Integration can be found at the genetic level due to genetic linkage. Genetic linkage involves multiple genes being inherited together during meiosis because they are close to each other on the same chromosome. Alleles at different loci can be inherited together if they are tightly linked. Large genetic correlations can only be upheld if the loci that influence different characters are tightly linked, or if high levels of inbreeding in the population occur. Even if selection favors the correlations, it will not be maintained unless those conditions are met. Selection will favor tight linkage because it is maintained better. Poorly linked genetic correlations will not last. Transposition allows the loci at different locations on the chromosome to move so that they can become close to each other and be inherited together. This is significant to understanding the relationship between phenotypic integration and evolution because it is one of the mechanisms of how multiple traits that are connected to each other to evolve and change together. For instance, the Papilio dardanus butterflies come in three different forms, each mimicking a different distasteful butterfly species. Multiple loci contribute to these different forms, and a butterfly with alleles for form A at one locus and B at another locus would have poor fitness. However, the multiple loci are tightly linked, so they are inherited together as a single allele. Through transposition, these multiple loci ended up close to each other.
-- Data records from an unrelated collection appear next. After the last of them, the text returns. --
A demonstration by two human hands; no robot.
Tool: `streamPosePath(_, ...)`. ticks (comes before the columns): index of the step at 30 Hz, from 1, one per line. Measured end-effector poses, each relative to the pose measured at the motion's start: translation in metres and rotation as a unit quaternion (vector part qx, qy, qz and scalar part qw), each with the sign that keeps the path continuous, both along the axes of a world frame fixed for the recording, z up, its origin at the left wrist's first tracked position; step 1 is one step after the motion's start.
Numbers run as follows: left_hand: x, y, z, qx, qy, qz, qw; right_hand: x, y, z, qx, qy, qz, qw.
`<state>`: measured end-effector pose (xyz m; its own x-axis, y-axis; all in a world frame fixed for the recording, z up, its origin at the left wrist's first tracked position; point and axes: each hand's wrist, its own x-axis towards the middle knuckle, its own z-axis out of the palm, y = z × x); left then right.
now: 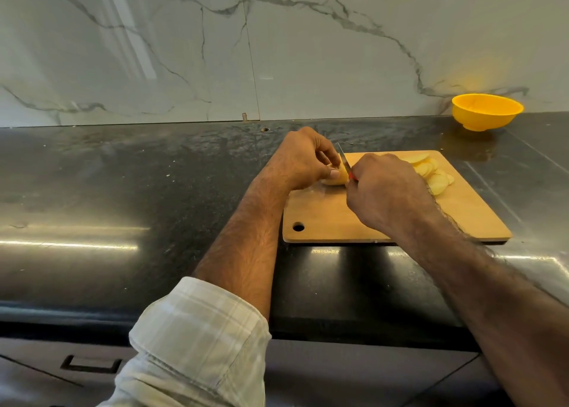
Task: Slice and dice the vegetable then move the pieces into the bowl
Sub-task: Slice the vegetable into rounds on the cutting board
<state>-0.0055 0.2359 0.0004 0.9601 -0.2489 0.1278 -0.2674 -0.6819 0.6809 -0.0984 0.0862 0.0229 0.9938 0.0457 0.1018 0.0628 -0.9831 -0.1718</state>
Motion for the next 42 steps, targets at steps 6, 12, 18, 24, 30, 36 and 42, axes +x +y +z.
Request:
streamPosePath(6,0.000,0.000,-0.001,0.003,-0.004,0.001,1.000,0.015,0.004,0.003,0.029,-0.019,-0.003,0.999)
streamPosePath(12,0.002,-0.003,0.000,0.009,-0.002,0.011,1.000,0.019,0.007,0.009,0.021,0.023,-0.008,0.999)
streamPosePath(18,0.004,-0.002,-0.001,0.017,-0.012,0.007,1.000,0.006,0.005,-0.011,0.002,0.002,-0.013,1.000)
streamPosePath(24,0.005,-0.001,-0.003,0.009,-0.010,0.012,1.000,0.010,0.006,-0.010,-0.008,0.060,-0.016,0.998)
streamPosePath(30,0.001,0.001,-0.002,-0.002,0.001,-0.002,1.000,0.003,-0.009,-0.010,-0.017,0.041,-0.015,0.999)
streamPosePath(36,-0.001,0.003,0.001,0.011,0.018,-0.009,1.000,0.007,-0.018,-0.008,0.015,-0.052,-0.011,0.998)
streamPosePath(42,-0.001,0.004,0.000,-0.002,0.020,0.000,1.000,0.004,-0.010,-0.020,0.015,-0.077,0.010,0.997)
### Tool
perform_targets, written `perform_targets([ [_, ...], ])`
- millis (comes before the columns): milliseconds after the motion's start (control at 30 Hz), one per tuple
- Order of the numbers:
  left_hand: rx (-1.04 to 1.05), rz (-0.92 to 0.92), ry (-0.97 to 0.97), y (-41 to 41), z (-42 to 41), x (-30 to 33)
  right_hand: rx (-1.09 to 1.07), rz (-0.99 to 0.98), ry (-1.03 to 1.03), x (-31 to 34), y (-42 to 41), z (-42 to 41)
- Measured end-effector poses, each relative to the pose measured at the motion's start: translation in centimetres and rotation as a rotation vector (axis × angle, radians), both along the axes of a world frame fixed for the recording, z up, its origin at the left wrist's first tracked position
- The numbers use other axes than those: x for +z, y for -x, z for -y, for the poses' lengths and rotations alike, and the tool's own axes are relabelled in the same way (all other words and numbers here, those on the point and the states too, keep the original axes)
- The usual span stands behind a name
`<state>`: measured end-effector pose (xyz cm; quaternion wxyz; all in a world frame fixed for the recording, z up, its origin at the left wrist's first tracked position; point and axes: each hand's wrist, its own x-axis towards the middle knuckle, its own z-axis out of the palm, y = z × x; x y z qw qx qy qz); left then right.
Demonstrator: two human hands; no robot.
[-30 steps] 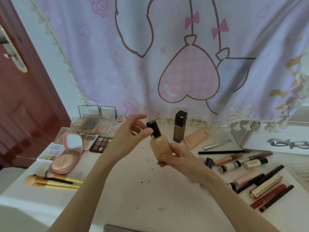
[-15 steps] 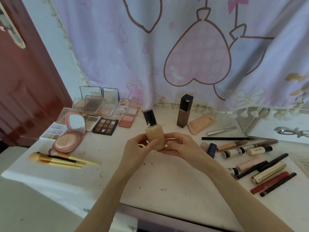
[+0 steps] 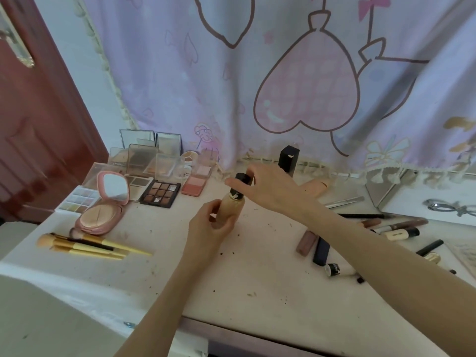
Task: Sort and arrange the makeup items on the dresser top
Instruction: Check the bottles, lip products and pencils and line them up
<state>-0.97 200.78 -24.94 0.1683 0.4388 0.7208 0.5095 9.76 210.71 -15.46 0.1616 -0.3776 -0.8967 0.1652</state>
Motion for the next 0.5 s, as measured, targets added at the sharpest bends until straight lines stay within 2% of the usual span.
perform_targets([
  [100, -0.009, -0.014, -0.011, -0.1, 0.1, 0.1, 0.069, -0.076, 0.097, -0.4, 0.1, -0.7],
  [233, -0.012, -0.038, -0.026, 0.0, 0.0, 0.0, 0.254, -0.016, 0.321, 0.6, -1.5, -1.6],
  [400, -0.023, -0.145, -0.03, 0.0, -0.2, -0.2, -0.029, -0.055, 0.274, -0.5, -1.1, -1.6],
  [500, -0.043, -0.165, -0.024, 0.0, 0.0, -0.3, 0.028, -0.025, 0.213, -0.9, -1.2, -1.7],
])
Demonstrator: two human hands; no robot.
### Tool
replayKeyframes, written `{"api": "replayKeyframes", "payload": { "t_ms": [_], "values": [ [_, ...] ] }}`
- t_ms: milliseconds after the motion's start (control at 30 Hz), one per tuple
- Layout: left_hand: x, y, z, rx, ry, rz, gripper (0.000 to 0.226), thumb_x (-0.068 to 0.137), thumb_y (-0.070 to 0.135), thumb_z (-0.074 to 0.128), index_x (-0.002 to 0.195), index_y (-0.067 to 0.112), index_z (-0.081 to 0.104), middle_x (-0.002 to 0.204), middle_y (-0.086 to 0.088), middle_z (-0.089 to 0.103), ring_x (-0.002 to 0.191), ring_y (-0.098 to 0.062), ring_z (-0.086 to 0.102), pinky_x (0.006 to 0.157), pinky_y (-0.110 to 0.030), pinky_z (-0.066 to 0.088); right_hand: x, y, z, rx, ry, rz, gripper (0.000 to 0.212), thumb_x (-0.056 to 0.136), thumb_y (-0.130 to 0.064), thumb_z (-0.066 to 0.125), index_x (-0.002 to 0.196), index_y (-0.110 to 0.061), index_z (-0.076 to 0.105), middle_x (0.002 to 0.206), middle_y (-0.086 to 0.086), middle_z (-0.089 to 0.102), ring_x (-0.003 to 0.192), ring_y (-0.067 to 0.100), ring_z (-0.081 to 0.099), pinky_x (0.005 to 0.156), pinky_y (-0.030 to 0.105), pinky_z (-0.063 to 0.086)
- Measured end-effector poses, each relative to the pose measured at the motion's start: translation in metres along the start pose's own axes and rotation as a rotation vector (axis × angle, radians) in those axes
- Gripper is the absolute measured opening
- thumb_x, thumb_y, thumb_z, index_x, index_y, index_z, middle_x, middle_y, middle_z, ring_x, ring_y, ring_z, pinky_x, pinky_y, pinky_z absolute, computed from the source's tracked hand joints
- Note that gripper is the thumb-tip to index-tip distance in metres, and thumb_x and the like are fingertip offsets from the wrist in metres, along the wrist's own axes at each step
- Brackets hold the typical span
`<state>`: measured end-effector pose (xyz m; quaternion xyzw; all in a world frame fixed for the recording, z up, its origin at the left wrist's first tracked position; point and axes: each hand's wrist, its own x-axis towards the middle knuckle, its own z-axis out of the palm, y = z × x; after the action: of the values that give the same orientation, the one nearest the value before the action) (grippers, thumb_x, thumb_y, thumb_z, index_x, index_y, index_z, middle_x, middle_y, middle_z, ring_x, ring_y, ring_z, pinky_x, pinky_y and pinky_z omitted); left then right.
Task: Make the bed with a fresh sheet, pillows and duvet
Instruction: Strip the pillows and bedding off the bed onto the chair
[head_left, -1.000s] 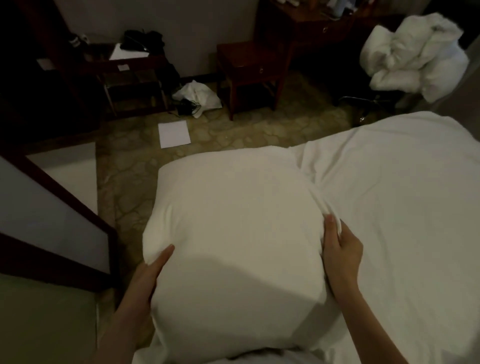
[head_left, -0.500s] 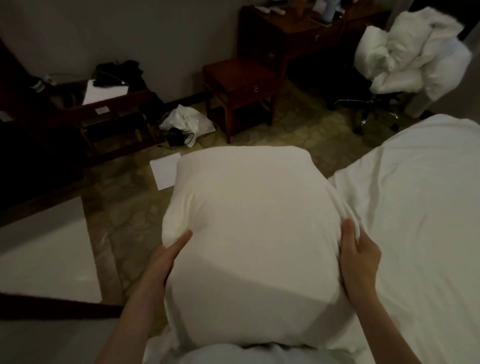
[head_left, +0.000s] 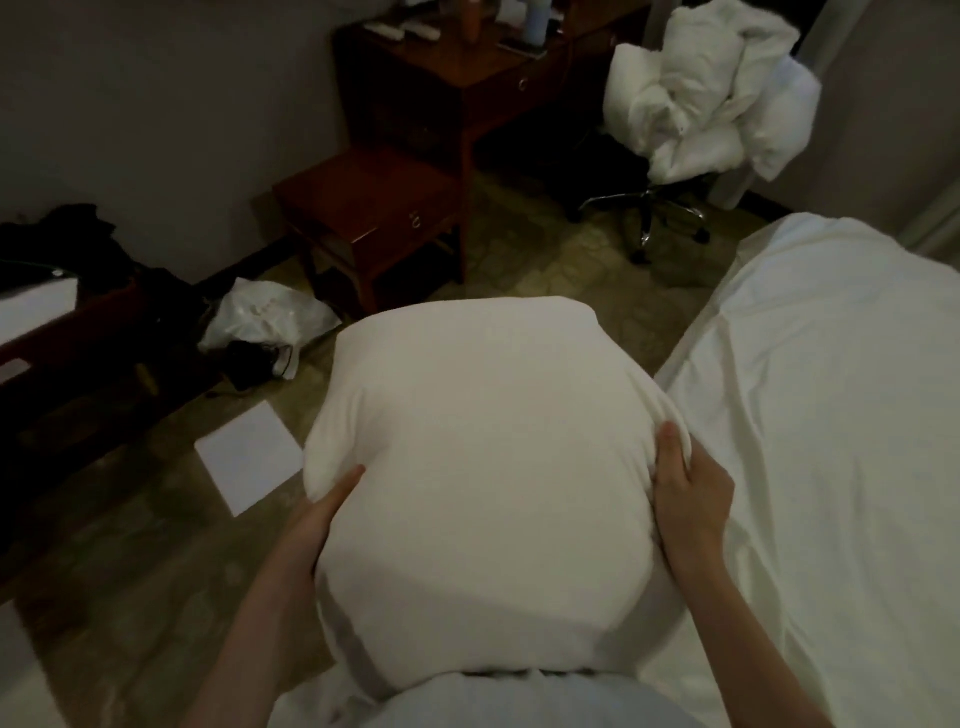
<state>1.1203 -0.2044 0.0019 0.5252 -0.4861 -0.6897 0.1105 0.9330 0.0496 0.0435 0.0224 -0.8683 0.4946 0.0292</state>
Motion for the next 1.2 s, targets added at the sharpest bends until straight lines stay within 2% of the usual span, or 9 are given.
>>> {"api": "replayKeyframes", "payload": {
  "t_ms": [100,200,267,367,500,633,767,1033,1200],
  "values": [
    [0.057,0.059,0.042,0.054,-0.067,-0.001,0.056,0.092,0.04,0.056,0.14,0.012,0.042,0.13,-0.011,0.052,0.116,-0.032,0.05,0.09,-0.036,0.04,0.071,-0.024,0.031,-0.018,0.051,-0.029,0.048,0.101,-0.03,0.044,0.054,-0.025,0.036,0.051,-0.004,0.041,0.051,0.011,0.038,0.054,0.03,0.033],
    [0.105,0.102,0.072,0.063,-0.166,0.015,0.043,0.088,0.043,0.06,0.125,0.023,0.051,0.108,0.001,0.062,0.093,-0.016,0.058,0.077,-0.029,0.046,0.125,-0.035,0.053,-0.041,0.096,0.011,0.048,0.101,-0.033,0.043,0.055,-0.026,0.038,0.052,-0.004,0.042,0.052,0.012,0.039,0.055,0.031,0.035],
    [0.128,0.124,0.092,0.053,-0.259,-0.009,0.066,0.073,0.051,0.068,0.129,0.018,0.055,0.106,0.004,0.067,0.093,-0.012,0.062,0.072,-0.028,0.046,0.152,-0.038,0.063,-0.073,0.131,0.043,0.048,0.101,-0.034,0.043,0.055,-0.022,0.038,0.054,-0.002,0.044,0.053,0.012,0.04,0.056,0.03,0.036],
    [0.165,0.151,0.127,0.041,-0.312,-0.024,0.058,0.078,0.048,0.066,0.128,0.023,0.052,0.101,0.007,0.067,0.091,-0.01,0.061,0.069,-0.027,0.046,0.193,-0.039,0.074,-0.118,0.188,0.085,0.047,0.101,-0.031,0.044,0.055,-0.023,0.038,0.054,-0.003,0.043,0.053,0.008,0.039,0.056,0.03,0.034],
    [0.218,0.19,0.176,0.15,-0.383,-0.05,0.094,0.057,0.071,0.075,0.138,0.031,0.048,0.123,0.006,0.063,0.11,-0.018,0.058,0.098,-0.043,0.044,0.247,-0.037,0.092,-0.164,0.245,0.129,0.039,0.101,-0.028,0.047,0.065,-0.015,0.048,0.058,0.002,0.049,0.056,0.014,0.043,0.056,0.035,0.031],
    [0.282,0.234,0.237,0.198,-0.394,-0.112,0.097,0.053,0.069,0.078,0.137,0.032,0.048,0.123,0.002,0.062,0.11,-0.025,0.057,0.101,-0.053,0.041,0.306,-0.038,0.117,-0.132,0.333,0.192,0.044,0.098,-0.027,0.051,0.058,-0.014,0.04,0.051,-0.002,0.039,0.051,0.008,0.036,0.055,0.03,0.035],
    [0.364,0.289,0.312,0.298,-0.483,-0.111,0.108,0.04,0.077,0.079,0.134,0.033,0.05,0.126,-0.002,0.061,0.114,-0.032,0.056,0.1,-0.058,0.039,0.383,-0.043,0.142,-0.163,0.469,0.242,0.04,0.089,-0.038,0.044,0.063,-0.008,0.045,0.052,0.0,0.041,0.057,0.022,0.039,0.057,0.038,0.026],
    [0.466,0.396,0.45,0.385,-0.613,-0.112,0.11,0.033,0.091,0.064,0.12,0.023,0.061,0.122,-0.01,0.063,0.108,-0.036,0.059,0.099,-0.057,0.043,0.508,-0.07,0.172,-0.128,0.647,0.345,0.041,0.086,-0.043,0.043,0.069,-0.007,0.053,0.057,0.006,0.049,0.063,0.024,0.045,0.061,0.035,0.032],
    [0.508,0.427,0.519,0.448,-0.699,-0.107,0.115,0.04,0.088,0.064,0.133,0.021,0.052,0.125,-0.008,0.06,0.111,-0.035,0.057,0.098,-0.056,0.044,0.569,-0.079,0.183,-0.135,0.724,0.372,0.035,0.087,-0.041,0.043,0.075,-0.01,0.055,0.058,0.005,0.051,0.067,0.024,0.049,0.064,0.033,0.032]
  ]
}}
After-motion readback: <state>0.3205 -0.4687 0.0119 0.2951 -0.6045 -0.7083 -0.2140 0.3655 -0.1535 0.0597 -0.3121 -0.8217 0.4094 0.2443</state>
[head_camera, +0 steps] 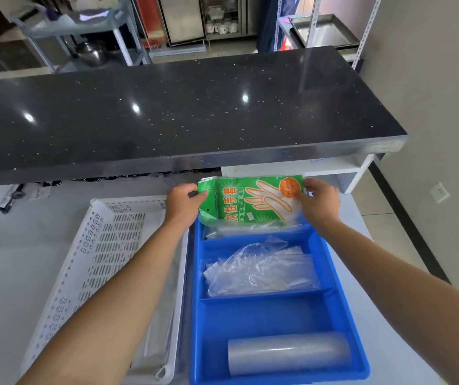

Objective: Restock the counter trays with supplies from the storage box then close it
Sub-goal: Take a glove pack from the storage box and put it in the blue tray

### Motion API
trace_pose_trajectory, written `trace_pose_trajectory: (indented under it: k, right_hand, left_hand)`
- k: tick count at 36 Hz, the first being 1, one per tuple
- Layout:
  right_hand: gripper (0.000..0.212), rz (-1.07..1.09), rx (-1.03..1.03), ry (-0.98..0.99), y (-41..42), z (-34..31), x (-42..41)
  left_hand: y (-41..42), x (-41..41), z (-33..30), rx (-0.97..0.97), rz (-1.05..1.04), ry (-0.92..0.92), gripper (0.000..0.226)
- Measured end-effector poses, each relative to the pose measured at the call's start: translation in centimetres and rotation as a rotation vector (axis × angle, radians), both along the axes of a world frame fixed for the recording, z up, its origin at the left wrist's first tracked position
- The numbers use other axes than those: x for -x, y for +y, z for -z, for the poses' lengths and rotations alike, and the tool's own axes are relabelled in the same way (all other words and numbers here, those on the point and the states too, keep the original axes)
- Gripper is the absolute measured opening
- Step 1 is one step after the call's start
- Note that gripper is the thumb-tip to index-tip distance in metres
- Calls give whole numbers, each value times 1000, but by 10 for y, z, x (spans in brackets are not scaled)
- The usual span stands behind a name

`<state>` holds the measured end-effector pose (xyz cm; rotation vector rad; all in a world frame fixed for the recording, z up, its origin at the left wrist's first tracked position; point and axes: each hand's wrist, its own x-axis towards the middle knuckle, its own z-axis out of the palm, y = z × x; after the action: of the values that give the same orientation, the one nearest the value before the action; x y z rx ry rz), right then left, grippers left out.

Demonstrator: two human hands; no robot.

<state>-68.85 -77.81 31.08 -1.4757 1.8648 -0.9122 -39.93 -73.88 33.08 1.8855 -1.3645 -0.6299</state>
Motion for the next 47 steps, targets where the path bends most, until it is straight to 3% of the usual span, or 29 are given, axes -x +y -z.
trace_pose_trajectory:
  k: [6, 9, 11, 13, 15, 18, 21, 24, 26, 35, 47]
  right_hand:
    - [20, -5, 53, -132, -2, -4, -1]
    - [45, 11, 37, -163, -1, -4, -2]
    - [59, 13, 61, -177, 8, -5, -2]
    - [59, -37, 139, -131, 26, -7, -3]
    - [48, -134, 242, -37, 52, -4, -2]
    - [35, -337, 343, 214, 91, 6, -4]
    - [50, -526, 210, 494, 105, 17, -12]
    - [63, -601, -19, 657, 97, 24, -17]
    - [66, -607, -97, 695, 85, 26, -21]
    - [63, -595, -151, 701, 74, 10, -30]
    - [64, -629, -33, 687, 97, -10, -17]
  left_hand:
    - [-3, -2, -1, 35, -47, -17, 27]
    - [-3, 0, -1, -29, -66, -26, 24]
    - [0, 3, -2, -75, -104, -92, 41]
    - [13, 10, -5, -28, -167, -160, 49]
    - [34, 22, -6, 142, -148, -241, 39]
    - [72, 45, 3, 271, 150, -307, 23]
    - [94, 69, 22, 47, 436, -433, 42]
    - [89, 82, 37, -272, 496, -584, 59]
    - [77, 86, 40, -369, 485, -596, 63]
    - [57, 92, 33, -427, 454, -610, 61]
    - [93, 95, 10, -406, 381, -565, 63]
Mutations among these linked genes are the nonadaptive fuel which can create evolution. Evolution may also occur because the integration may have an adaptive advantage in a particular environment for an organism. It is also important to recognize that not only can the traits be inherited together, but inherited separately and selected together. Another important example of phenotypic integration evolving over time is the relationship between the neurocranium and the brain. Over the last 150 million years the number of bones in the brain has decreased while the size of the brain in mammals has changed. Integration between the brain and the skull has evolved over this time period to reduce the number of bones in the cranium, while increasing the size of the brain. This relationship between correlated traits has played an important role in the evolution of mammalian cranium structure and brain size. Finally, development is another crucial cause of phenotypic integration that has evolved over time. Cell-signaling pathways which utilize integration in the form of complex interactions among specific cells in the pathway are crucial to proper development in many organisms. The interactions among the cells in the pathway, and the interaction of the pathways with other pathways have evolved over time to create complex structures.

==Examples==

Aposematism in poison dart frogs has also shown that phenotypic integration may be involved. Aposematism is the use of warning colors to deter predators because it often conveys the organism being poisonous, and this study found that diet specialization, and chemical defense are integrated and help affect aposematism.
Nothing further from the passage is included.